TL;DR
LexRank introduces a graph-based eigenvector centrality method for extractive text summarization, outperforming other techniques and demonstrating robustness to data noise in large datasets.
Contribution
The paper presents LexRank, a novel eigenvector centrality approach for sentence importance in summarization, outperforming centroid-based methods and showing robustness to noise.
Findings
LexRank outperforms other methods in DUC evaluations.
Degree-based methods outperform centroid-based methods.
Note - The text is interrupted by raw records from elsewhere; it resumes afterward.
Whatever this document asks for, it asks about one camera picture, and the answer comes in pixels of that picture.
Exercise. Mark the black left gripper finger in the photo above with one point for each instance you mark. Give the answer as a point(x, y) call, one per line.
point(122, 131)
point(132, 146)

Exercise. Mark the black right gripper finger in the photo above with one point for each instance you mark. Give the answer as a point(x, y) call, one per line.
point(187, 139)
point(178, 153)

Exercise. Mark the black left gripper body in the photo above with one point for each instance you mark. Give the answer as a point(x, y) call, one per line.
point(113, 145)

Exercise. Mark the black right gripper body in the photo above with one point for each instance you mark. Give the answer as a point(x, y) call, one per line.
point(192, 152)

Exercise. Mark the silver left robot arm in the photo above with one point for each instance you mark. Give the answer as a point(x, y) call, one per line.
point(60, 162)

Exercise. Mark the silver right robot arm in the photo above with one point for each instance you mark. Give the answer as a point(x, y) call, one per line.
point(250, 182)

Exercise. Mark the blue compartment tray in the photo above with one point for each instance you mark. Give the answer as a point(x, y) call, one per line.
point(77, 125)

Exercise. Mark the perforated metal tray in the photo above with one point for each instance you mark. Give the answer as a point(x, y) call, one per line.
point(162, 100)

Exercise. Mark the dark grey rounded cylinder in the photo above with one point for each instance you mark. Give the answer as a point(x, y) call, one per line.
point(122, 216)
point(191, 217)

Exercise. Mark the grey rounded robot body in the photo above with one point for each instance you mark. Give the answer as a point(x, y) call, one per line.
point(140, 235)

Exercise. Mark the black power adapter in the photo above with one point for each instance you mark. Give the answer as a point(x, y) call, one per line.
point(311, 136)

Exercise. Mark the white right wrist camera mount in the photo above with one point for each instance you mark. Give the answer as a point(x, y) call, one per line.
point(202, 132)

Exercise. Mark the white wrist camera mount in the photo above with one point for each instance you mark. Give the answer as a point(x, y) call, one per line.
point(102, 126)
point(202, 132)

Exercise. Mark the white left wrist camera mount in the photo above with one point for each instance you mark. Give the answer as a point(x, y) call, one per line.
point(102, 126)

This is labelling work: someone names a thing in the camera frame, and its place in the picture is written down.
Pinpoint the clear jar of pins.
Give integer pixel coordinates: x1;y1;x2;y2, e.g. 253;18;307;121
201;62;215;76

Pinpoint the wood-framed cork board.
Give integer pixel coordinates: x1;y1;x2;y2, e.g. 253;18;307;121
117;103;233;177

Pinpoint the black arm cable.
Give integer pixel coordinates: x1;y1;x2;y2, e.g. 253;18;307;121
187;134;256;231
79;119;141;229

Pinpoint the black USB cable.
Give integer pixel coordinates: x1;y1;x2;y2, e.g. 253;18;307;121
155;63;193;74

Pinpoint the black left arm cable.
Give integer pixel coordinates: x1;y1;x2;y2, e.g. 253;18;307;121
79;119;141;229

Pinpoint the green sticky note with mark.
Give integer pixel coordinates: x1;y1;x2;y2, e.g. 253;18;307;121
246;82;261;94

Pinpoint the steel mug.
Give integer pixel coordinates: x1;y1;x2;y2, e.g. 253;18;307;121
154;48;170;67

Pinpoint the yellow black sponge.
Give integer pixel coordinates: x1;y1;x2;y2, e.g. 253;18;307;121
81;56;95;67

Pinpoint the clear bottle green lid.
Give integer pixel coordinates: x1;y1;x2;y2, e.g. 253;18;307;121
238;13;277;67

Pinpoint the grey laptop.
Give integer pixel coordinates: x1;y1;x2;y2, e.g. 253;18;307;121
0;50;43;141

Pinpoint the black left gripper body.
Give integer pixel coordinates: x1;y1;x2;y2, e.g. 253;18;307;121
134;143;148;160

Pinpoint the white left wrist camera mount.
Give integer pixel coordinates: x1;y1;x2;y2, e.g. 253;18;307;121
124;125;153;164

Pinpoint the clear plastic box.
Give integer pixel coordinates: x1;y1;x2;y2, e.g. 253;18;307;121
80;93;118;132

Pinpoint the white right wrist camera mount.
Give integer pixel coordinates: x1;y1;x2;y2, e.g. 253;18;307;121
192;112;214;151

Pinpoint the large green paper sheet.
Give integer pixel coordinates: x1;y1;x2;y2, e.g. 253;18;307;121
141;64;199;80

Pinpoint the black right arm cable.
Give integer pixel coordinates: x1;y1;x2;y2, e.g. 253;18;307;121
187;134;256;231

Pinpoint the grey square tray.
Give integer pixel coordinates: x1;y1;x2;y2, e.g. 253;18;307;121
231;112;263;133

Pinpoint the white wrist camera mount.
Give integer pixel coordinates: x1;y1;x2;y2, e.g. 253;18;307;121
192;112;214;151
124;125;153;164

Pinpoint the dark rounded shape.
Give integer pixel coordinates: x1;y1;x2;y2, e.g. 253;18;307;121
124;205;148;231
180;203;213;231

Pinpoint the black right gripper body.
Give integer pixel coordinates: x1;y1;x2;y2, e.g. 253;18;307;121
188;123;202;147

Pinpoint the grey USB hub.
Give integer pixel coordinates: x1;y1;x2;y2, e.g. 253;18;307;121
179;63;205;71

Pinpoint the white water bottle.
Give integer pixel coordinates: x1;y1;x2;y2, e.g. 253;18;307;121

LexRank with threshold is the most effective degree-based technique.
Abstract
We introduce a stochastic graph-based method for computing relative importance of textual units for Natural Language Processing. We test the technique on the problem of Text Summarization (TS). Extractive TS relies on the concept of sentence salience to identify the most important sentences in a document or set of documents. Salience is typically defined in terms of the presence of particular important words or in terms of similarity to a centroid pseudo-sentence. We consider a new approach, LexRank, for computing sentence importance based on the concept of eigenvector centrality in a graph representation of sentences. In this model, a connectivity matrix based on intra-sentence cosine similarity is used as the adjacency matrix of the graph representation of sentences. Our system, based on LexRank ranked in first place in more than one task in the recent DUC 2004 evaluation. In this…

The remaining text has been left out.